A two-way ANOVA with repeated measures was perform to examine the effects of the intervention on behavioral exercise self-schemata and cognitive exercise self-schemata between the experimental and control groups. This is presented in Table 4. For behavioral exercise self-schemata, there was no statistically significant main effect for group (F(1, 118) = 2.634, p = 0.107, partial η2 = 0.022) and the interaction effect of group and time (F(1, 118) = 1.494, p = 0.224, partial η2 = 0.013). There was statistical significance for time (F(1, 118) = 6.092, p = 0.015, partial η2 = 0.049). For cognitive exercise self-schemata, there was a statistically significant difference in the interaction effect between group and time (F(1, 118) = 5.648, p = 0.019, partial η2 = 0.046). There was no significant main effect for group (F(1, 118) = 0.026, p = 0.873, partial η2 = 0.000) and time (F(1, 118) = 0.611, p = 0.436, partial η2 = 0.005). The experimental group showed a significant increase in cognitive exercise self-schemata after the intervention, while the control group showed no significant difference in pre-test and post-test.

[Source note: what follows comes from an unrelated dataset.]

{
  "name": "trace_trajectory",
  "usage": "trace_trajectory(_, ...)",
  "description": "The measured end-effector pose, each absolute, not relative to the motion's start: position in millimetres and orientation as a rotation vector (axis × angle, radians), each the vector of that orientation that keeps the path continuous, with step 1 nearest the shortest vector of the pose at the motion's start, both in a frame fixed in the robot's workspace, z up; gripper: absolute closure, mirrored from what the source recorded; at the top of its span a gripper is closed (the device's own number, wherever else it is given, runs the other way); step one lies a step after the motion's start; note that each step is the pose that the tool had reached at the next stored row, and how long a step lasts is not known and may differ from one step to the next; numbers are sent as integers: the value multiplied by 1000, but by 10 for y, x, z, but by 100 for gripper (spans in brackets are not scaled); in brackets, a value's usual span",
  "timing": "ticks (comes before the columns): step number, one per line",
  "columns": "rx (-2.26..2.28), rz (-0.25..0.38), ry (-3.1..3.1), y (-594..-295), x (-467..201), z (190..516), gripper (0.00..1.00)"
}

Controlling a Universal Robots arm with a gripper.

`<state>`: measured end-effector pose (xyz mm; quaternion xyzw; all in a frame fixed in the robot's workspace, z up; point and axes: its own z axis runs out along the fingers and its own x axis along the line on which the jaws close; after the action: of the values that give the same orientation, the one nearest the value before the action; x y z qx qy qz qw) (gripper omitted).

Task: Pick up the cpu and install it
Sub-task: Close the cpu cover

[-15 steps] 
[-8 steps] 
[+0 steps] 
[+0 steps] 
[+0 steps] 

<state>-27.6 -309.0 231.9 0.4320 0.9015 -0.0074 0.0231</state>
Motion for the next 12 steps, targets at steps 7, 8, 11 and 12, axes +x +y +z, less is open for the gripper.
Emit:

3.4. Changes in Health Behavior

Table 5 shows the result of a two-way ANOVA with repeated measures to investigate the effects of the intervention on health behavior between the experimental and control groups. The results revealed that the interaction effect of group and time (F(1, 118) = 0.142, p = 0.707, partial η2 = 0.001 for eating; F(1, 118) = 0.793, p = 0.375, partial η2 = 0.007 for sleep) did not show a statistically significant difference. There was statistically significant main effect for time (F(1, 118) = 12.923, p = 0.000, partial η2 = 0.099 for eating) and group (F(1, 118) = 10.793, p = 0.001, partial η2 = 0.084 for exercise). For exercise, there was marginal significance at p < 0.10 [49] for the interaction effect between group and time (F(1, 118) = 3.474, p = 0.065, partial η2 = 0.029). The results indicated that the experimental group showed a marginally significant increase in exercise than the control group after the intervention.

4. Discussion

This study aimed at obtaining new knowledge about a novel, online eHL intervention to improve eHL among female college students during COVID-19. The main finding of this study was that eHL increased significantly after the intervention compared to PE control conditions. Furthermore, cognitive-emotional exercise self-schemata significantly improved after the intervention. However, there were no significant interaction effects for health behavior outcomes such as exercise, eating, and sleep.

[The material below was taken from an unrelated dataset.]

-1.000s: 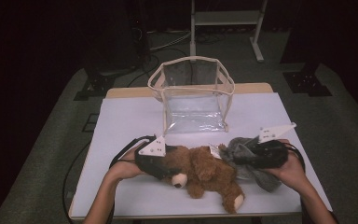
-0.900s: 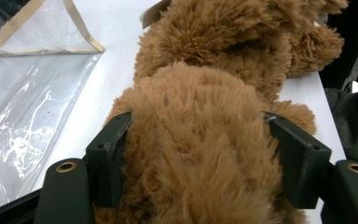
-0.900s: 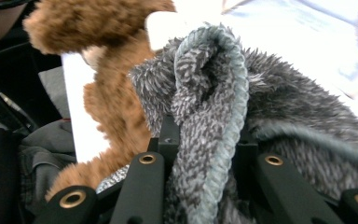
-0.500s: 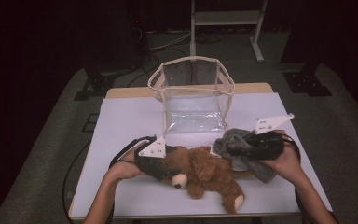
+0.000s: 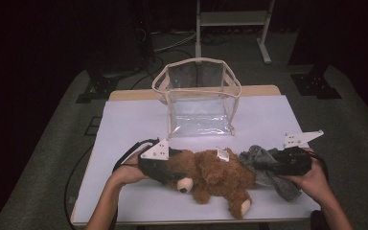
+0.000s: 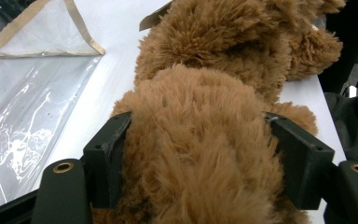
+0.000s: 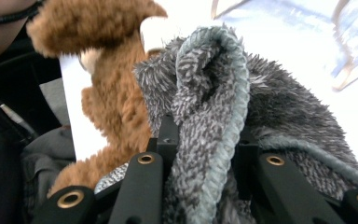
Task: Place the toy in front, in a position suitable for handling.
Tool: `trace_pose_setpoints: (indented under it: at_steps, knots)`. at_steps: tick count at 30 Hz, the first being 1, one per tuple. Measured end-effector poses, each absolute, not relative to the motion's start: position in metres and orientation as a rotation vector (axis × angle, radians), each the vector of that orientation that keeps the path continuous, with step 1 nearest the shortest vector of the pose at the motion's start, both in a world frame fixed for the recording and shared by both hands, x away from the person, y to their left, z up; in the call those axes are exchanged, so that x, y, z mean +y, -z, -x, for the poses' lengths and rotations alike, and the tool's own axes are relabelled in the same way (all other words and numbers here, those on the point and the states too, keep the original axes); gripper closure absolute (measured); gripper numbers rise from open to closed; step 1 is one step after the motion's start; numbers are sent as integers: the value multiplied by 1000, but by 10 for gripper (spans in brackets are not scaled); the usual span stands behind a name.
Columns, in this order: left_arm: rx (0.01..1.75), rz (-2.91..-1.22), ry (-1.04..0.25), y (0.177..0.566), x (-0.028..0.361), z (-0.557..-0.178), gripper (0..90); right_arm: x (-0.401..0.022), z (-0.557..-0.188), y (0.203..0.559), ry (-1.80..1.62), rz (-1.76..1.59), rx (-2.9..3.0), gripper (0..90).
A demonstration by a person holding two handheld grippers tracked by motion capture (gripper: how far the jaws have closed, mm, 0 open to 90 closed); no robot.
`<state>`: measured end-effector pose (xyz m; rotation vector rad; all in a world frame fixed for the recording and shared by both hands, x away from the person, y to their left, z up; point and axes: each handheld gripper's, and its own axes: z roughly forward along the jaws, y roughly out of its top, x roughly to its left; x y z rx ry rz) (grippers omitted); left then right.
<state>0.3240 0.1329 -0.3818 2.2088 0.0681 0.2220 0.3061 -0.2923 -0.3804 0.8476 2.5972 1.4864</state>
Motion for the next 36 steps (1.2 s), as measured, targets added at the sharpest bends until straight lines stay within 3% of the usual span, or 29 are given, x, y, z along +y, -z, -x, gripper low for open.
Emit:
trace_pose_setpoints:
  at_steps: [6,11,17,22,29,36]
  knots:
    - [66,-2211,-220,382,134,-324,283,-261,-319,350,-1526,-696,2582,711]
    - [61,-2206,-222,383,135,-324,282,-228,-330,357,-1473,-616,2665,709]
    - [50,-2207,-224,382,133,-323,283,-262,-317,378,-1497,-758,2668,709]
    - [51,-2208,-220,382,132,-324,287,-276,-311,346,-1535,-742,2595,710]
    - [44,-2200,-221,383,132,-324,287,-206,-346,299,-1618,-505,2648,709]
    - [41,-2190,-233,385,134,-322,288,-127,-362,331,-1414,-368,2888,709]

To the best of our knowledge, this is the first pilot interventional study targeted at female college students to use online eHL intervention in a college PE course and verify its effects on eHL and closely related health behavior outcomes. The main finding indicated that online eHL intervention was accessible for female college students and effectively improved it, as well as promoted cognitive exercise self-schemata which has been related to eHL. This positive result is consistent with the evidence from a previous study that eHL would be essential in the improvement of exercise self-schemata in female college students [31]. These results suggest that eHL education contents on the cognitive aspects of how exercise is perceived by individuals and informational elements such as its effects may increase the exercise self-schemata of cognitive aspects. Moreover, considering that the participants were Korean female college students who were vulnerable to healthcare, the effects of the intervention are positive, and it is encouraging that it would be an important factor in influencing the improvement of cognitive exercise self-schemata among female college students with low levels of physical activity. The findings can be supported based on previous studies that show that exercise self-schematic [35,50] and eHL [11,25,27] positively impact various positive health outcomes, and they are closely related [31] in cross-sectional studies. However, these findings should be cautiously interpreted, as participants were limited to Korean female college students only.

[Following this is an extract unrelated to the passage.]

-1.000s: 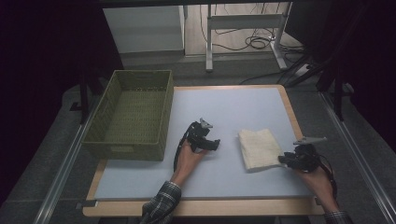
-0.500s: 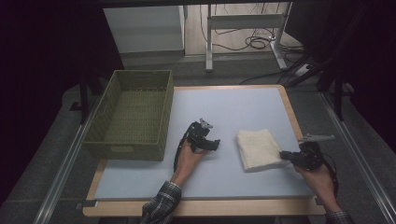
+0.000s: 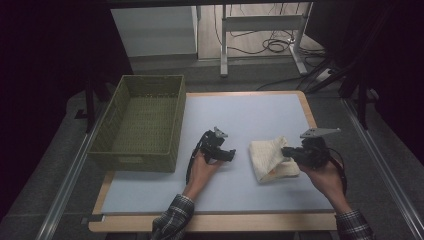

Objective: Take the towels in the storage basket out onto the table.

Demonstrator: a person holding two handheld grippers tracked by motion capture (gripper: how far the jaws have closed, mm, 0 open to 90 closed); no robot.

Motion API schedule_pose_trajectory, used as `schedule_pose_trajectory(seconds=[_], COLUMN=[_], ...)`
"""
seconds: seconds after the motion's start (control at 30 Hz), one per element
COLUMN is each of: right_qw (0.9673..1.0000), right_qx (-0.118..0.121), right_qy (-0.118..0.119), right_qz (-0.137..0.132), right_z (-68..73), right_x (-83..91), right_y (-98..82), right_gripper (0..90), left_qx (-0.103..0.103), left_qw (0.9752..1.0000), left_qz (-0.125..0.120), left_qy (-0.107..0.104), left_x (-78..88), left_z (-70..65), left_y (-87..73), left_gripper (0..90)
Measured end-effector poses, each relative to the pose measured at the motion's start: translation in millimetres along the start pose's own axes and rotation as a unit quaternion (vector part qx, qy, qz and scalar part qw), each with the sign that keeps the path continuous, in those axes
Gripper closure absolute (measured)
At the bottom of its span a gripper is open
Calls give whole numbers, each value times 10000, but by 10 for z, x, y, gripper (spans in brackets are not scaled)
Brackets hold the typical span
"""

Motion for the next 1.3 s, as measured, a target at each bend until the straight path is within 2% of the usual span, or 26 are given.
schedule_pose_trajectory(seconds=[0.07, 0.2, 0.33, 0.43, 0.47, 0.53, 0.6, 0.73, 0.8, 0.87, 0.93, 1.03, 1.17, 1.23, 1.3], right_qw=[9999, 9986, 9970, 9962, 9962, 9963, 9964, 9949, 9947, 9943, 9937, 9935, 9914, 9914, 9921], right_qx=[-72, -371, -455, -438, -497, -498, -478, -391, -471, -495, -542, -723, -968, -971, -893], right_qy=[-106, -155, -248, -323, -308, -377, -431, -618, -472, -522, -496, -122, 153, 169, 115], right_qz=[91, 355, 573, 687, 645, 593, 558, 701, 786, 786, 841, 868, 870, 864, 875], right_z=[-79, -228, -280, -302, -307, -331, -340, -334, -307, -285, -269, -225, -256, -262, -252], right_x=[-16, -90, -197, -262, -266, -238, -224, -289, -342, -348, -349, -357, -370, -371, -368], right_y=[-104, -400, -661, -782, -793, -782, -766, -789, -815, -812, -806, -804, -813, -814, -806], right_gripper=[866, 865, 859, 848, 838, 793, 701, 545, 505, 512, 597, 776, 809, 810, 809], left_qx=[0, 0, 5, 4, 3, 3, 4, 5, 7, 6, 1, 4, 113, 166, 75], left_qw=[10000, 10000, 10000, 10000, 10000, 10000, 10000, 10000, 10000, 10000, 10000, 10000, 9999, 9995, 9993], left_qz=[3, 4, 3, 4, 3, 4, 2, 5, 5, 8, 14, 18, 125, 80, 16], left_qy=[-2, -2, 1, 2, 2, 2, 3, 1, 0, 1, 2, 2, -32, -245, -360], left_x=[0, 0, 0, 0, 0, 0, 0, 0, 0, 0, 0, 0, -6, -14, -32], left_z=[0, 0, 0, 0, 0, 0, 0, 0, 0, -1, 0, 0, -10, -58, -142], left_y=[0, 0, 0, 0, 0, 0, 0, 0, 0, 0, -1, 1, 50, 151, 292], left_gripper=[172, 171, 171, 172, 172, 171, 171, 171, 171, 171, 171, 171, 178, 230, 270])
Point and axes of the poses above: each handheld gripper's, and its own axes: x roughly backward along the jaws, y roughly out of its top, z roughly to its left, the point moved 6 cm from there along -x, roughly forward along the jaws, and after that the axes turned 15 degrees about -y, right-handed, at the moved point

Given that both students and instructors are having difficulties following the class arrangement due to non-face-to-face conversion during the COVID-19 pandemic [51], the practical purpose of this study was to develop an online-based eHL intervention and apply it to the actual PE class to test its field applicability. The development of online materials in the education field were further expanded after COVID-19, and this study implies that online-based eHL intervention could be of great significance in health-related classes and their accessibility to college students. The results of this study have important practical implications in health-related classes on college campuses. Additionally, they can be easily provided to other universities across the country to improve college students’ eHealth literacy. Thus, based on the online eHL intervention developed in this study, additional research is needed to generalize the effectiveness by expanding and applying it to various health-vulnerable groups; not only to college-aged populations but also to the elderly and people with disability.
This study also examined whether eHL intervention could improve female college students’ health behaviors, since previous studies have reported that eHL was a key component in promoting behavioral health outcomes [11,29]. However, the results of health behavior outcomes showed no significant interaction effects on exercise, eating, or sleep behaviors. In summary, eHL intervention was successful in increasing eHL among female college students, which is consistent with the previous intervention studies among adolescents [52] and older adults [12,42]. However, this did not lead to a significant increase in multiple positive health behaviors following the intervention. There might be a reason for the result that, after six weeks of intervention, the experimental group tended to improve overall health behavior, but the short intervention period may not have been sufficient to make healthy behavior a habit. This finding could be because intervention exposure duration is essential in changing college students’ health behavior as habits [21,53]. Therefore, in future studies, it is necessary to determine whether changes in health behavior outcomes occurred after a long-term period of intervention.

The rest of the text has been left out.